**EXERCISE AIM:**
Your answer must hold only the lines below from the line containing "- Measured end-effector" through the line containing "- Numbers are", each reproduced exactly.
___ SUPPLIED RECORDS ___
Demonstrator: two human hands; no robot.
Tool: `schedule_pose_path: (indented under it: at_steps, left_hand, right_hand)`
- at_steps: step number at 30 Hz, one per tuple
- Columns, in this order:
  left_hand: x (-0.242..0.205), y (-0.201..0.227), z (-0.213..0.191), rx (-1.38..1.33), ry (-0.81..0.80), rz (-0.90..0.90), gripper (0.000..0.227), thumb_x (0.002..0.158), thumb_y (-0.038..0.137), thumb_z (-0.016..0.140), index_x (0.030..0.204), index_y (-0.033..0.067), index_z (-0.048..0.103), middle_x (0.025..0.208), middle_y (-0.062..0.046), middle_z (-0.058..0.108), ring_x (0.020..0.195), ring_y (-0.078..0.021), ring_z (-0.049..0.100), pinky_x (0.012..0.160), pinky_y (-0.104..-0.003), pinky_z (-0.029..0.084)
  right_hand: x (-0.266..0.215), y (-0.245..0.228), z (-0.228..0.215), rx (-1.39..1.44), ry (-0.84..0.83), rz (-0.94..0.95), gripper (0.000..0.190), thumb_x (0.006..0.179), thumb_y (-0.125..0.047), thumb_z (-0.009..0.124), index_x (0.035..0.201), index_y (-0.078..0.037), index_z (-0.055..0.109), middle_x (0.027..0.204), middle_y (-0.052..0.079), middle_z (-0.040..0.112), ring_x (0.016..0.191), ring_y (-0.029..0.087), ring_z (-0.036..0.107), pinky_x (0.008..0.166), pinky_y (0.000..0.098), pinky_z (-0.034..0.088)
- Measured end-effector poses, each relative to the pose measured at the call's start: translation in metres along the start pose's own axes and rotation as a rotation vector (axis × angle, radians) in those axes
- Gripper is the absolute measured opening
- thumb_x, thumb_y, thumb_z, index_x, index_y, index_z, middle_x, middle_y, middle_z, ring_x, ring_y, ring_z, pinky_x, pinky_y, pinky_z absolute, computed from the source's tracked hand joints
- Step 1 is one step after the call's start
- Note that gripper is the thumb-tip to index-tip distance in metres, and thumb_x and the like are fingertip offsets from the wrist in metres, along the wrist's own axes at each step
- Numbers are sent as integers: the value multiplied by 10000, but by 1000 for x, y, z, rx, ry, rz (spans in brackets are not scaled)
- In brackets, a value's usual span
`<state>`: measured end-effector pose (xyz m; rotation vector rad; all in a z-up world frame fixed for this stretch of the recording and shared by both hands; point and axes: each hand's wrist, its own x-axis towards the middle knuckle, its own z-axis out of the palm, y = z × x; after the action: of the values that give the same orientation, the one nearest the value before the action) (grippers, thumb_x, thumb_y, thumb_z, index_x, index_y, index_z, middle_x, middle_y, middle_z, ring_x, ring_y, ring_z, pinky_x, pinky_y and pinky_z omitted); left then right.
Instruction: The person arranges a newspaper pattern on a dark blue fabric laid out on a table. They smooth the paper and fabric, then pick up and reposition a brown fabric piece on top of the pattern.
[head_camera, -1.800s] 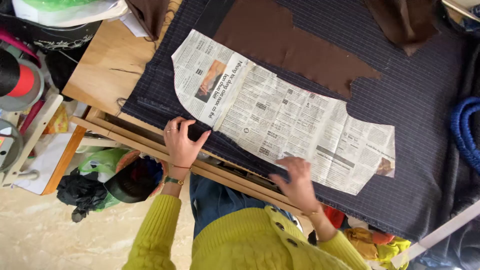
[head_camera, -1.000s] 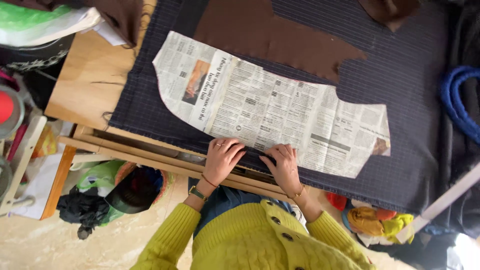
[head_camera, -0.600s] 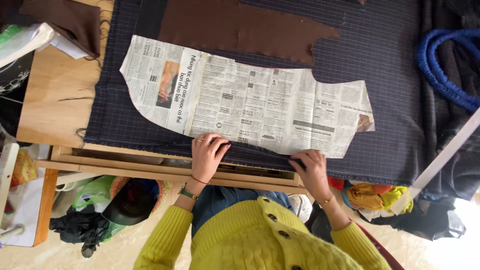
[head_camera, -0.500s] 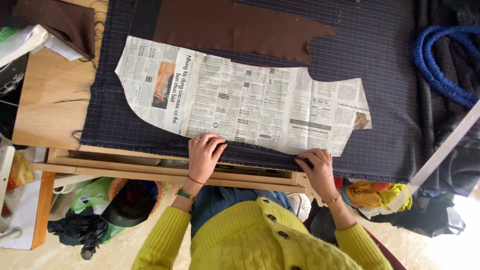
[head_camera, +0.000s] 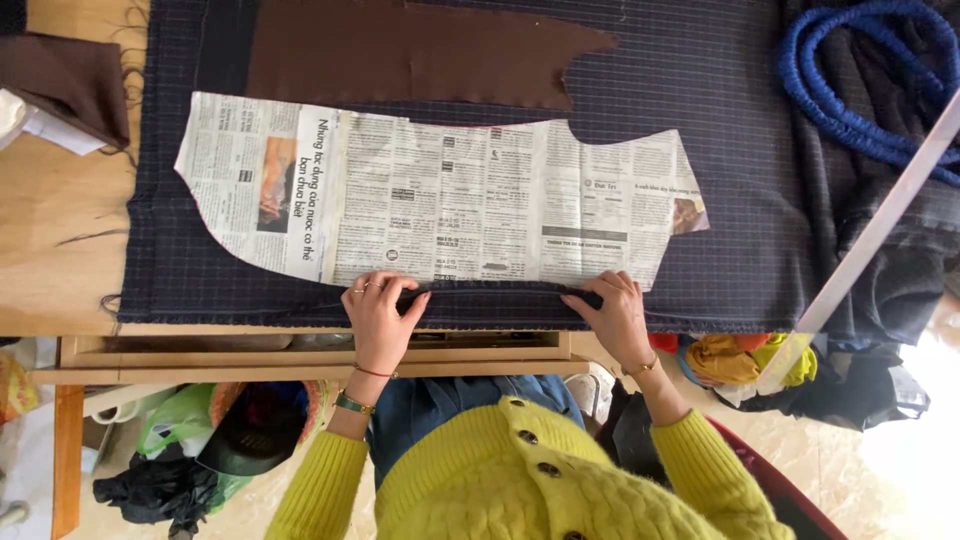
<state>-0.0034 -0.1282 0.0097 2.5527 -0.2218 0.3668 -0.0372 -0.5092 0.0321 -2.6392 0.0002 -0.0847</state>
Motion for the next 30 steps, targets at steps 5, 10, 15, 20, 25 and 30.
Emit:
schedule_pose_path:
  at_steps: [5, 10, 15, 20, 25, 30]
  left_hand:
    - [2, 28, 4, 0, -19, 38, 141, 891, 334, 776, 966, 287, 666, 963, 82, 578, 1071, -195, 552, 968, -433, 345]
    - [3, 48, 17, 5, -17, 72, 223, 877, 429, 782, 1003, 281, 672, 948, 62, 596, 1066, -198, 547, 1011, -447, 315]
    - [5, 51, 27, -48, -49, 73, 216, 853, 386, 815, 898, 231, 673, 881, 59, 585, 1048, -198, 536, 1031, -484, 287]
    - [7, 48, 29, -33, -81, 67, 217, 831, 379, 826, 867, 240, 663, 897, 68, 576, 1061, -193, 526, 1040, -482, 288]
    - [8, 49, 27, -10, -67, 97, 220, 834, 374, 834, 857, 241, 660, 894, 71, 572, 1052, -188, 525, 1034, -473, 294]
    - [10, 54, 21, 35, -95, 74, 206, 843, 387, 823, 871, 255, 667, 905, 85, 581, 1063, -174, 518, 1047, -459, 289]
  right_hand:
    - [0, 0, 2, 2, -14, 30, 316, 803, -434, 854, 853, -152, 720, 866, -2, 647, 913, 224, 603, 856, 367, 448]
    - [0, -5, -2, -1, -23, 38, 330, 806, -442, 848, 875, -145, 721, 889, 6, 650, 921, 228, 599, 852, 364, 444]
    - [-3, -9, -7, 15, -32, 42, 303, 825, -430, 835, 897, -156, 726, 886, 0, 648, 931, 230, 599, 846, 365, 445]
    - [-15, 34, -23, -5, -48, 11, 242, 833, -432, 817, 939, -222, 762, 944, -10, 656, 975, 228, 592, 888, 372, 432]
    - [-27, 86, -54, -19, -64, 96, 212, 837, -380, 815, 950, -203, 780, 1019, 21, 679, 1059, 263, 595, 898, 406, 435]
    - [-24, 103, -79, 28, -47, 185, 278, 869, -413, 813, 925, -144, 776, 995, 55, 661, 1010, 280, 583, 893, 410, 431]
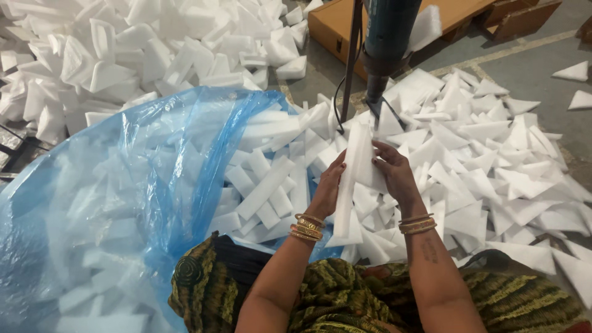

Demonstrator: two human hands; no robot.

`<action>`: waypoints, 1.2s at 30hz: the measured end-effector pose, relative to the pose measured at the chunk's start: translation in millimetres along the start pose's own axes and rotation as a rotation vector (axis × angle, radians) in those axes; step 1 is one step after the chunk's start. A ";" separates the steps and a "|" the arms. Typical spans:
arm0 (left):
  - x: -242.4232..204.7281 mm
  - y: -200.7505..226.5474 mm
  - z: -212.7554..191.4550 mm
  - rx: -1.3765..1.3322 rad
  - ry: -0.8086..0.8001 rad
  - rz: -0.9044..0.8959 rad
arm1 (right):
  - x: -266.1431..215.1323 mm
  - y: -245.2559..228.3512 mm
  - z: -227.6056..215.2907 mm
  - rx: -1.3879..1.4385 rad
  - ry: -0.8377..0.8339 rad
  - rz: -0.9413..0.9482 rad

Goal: The person sits on the floor and repeatedly picks up white foam pieces, places them under a vertical cutting tool, and cuts them into smaller triangular pieces. The cut pieces are dropped onto a pile on the floor.

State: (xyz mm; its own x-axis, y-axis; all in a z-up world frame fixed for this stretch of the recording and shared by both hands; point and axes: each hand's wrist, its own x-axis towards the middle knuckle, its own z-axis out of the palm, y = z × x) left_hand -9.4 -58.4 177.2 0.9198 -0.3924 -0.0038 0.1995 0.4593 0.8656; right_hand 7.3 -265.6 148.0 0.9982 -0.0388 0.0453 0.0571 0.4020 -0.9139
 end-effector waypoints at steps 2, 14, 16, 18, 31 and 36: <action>10.2 -1.0 0.4 0.099 -0.038 0.116 | 17.2 -3.1 -6.8 0.029 -0.035 -0.036; 129.5 1.4 2.2 -0.158 -0.099 0.009 | 93.2 -48.3 -15.4 0.078 0.047 0.172; 97.2 1.7 0.5 0.258 -0.204 0.360 | 73.6 -50.1 -13.4 -0.052 0.056 0.138; 73.2 15.3 9.6 0.136 0.004 -0.026 | 45.7 -47.8 -15.9 -0.296 0.057 0.064; -17.3 3.5 -16.8 0.647 0.111 0.033 | -4.9 -3.1 15.3 -0.380 0.054 0.120; -31.5 5.0 -15.6 0.578 0.097 0.014 | -21.3 -0.6 27.0 -0.420 0.077 0.100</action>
State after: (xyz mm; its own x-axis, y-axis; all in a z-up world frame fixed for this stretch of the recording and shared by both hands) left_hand -32.1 -31.3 173.9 0.9531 -0.3023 -0.0129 -0.0044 -0.0563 0.9984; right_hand -13.6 -240.3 158.5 0.9934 -0.0932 -0.0673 -0.0675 0.0012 -0.9977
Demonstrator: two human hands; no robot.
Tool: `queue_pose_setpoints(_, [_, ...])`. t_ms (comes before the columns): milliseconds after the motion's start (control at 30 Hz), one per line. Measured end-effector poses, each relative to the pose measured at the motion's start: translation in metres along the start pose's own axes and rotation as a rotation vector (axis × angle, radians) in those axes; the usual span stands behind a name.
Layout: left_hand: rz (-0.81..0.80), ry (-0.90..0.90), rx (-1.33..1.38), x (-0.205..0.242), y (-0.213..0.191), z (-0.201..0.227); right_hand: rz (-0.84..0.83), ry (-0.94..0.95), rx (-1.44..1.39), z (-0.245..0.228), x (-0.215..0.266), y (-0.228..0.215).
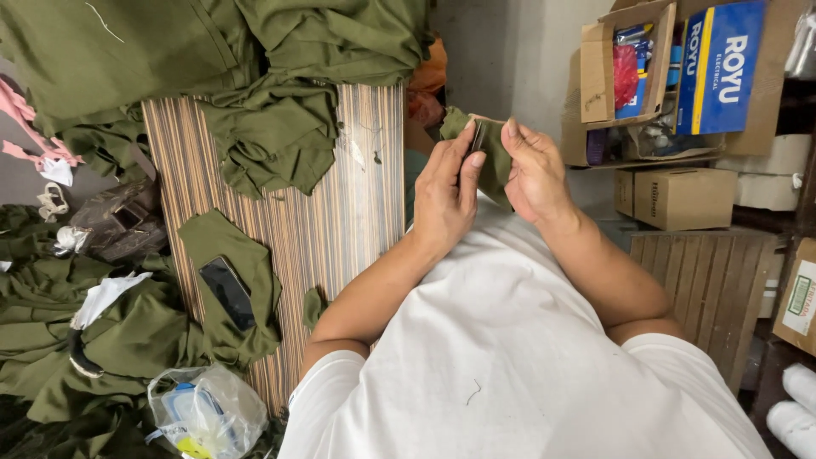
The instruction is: A person is trimming loose threads from green fabric components using a small hand tool at a sewing factory workstation.
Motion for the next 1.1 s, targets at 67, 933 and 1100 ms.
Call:
queue_pose_setpoints(67, [-0.026,0.015,-0.034,-0.002,0.001,-0.001,-0.005,-0.007,0.013,0.006,-0.006,-0.010])
queue_pose_setpoints(933, [-0.024,-0.015,-0.092,-0.003,0.004,-0.013,0.104,-0.122,0.142,0.010,-0.008,-0.010])
queue_pose_setpoints(1100, [-0.018,0.001,-0.085,-0.004,0.006,-0.015,-0.005,-0.207,0.310,-0.006,-0.006,0.000])
Point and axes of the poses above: each hand's wrist, its own x-axis away from the middle knuckle, its own y-axis out of the palm, z = x × y, the point moved 8 cm from there along -x, towards the middle knuckle, and after that the axes turned 4 degrees about y, right-handed, at the moved point
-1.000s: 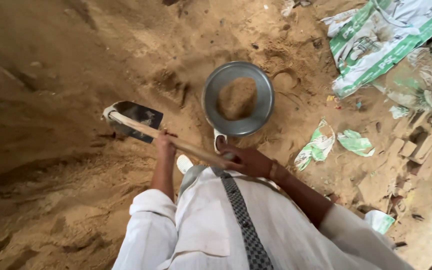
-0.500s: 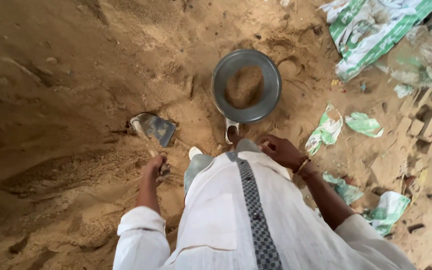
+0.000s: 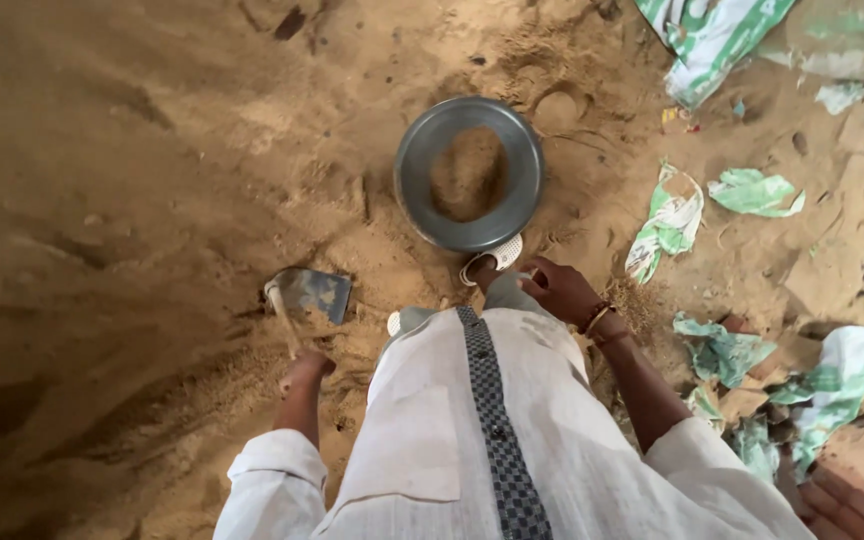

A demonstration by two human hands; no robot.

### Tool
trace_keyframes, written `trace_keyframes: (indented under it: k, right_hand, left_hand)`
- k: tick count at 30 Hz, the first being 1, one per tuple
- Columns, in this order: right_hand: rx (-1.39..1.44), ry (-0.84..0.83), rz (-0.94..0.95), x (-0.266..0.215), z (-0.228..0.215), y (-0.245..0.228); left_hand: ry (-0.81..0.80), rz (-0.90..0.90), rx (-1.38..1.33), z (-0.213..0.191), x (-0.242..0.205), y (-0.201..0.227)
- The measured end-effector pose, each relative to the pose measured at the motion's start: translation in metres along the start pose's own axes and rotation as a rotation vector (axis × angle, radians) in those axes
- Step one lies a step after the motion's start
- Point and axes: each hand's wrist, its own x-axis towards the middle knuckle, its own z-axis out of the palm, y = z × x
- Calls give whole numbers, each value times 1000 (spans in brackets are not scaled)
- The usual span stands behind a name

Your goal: The person carries a large metal basin of sand up a concrete staircase, sets it down, then walks to a sand pit and digs sand with a hoe, scooping it into the basin. They lift the filled basin and carry it back up the stairs, repeating the digging and carrying cycle.

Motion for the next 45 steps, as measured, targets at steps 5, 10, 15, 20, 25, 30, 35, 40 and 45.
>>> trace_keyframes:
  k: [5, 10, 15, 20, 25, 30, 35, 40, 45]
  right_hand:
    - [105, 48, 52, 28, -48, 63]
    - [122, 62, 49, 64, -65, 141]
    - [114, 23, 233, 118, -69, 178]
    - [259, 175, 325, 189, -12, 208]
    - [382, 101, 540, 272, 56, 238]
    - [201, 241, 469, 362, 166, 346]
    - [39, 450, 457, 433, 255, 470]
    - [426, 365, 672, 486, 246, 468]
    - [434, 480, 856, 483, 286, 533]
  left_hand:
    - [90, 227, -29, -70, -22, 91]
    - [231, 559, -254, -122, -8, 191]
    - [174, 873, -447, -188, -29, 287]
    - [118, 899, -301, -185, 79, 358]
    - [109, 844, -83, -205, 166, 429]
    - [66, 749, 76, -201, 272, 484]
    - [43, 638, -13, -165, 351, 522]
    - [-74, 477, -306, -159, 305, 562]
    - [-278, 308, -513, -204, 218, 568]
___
**ANSWER FOR THE TASK:**
- Measured end-effector poses, each relative to the pose measured at the call's start: translation in metres along the start pose's own axes and rotation as a rotation vector (axis × angle, radians) in those axes
- Gripper is the absolute measured opening
- thumb_x, thumb_y, thumb_z, index_x, index_y, index_z, middle_x, middle_y, middle_z, ring_x, ring_y, ring_z, pinky_x, pinky_y, pinky_z absolute, computed from the source's tracked hand joints
- Step 1 is one step after the call's start
- Note that gripper is the thumb-tip to index-tip distance in metres, and thumb_x and the like are fingertip offsets from the wrist in metres, along the wrist's own axes at each step
- Numbers are sent as integers: the value multiplied by 10000, but by 1000 for x, y, z, rx, ry, rz (spans in brackets are not scaled)

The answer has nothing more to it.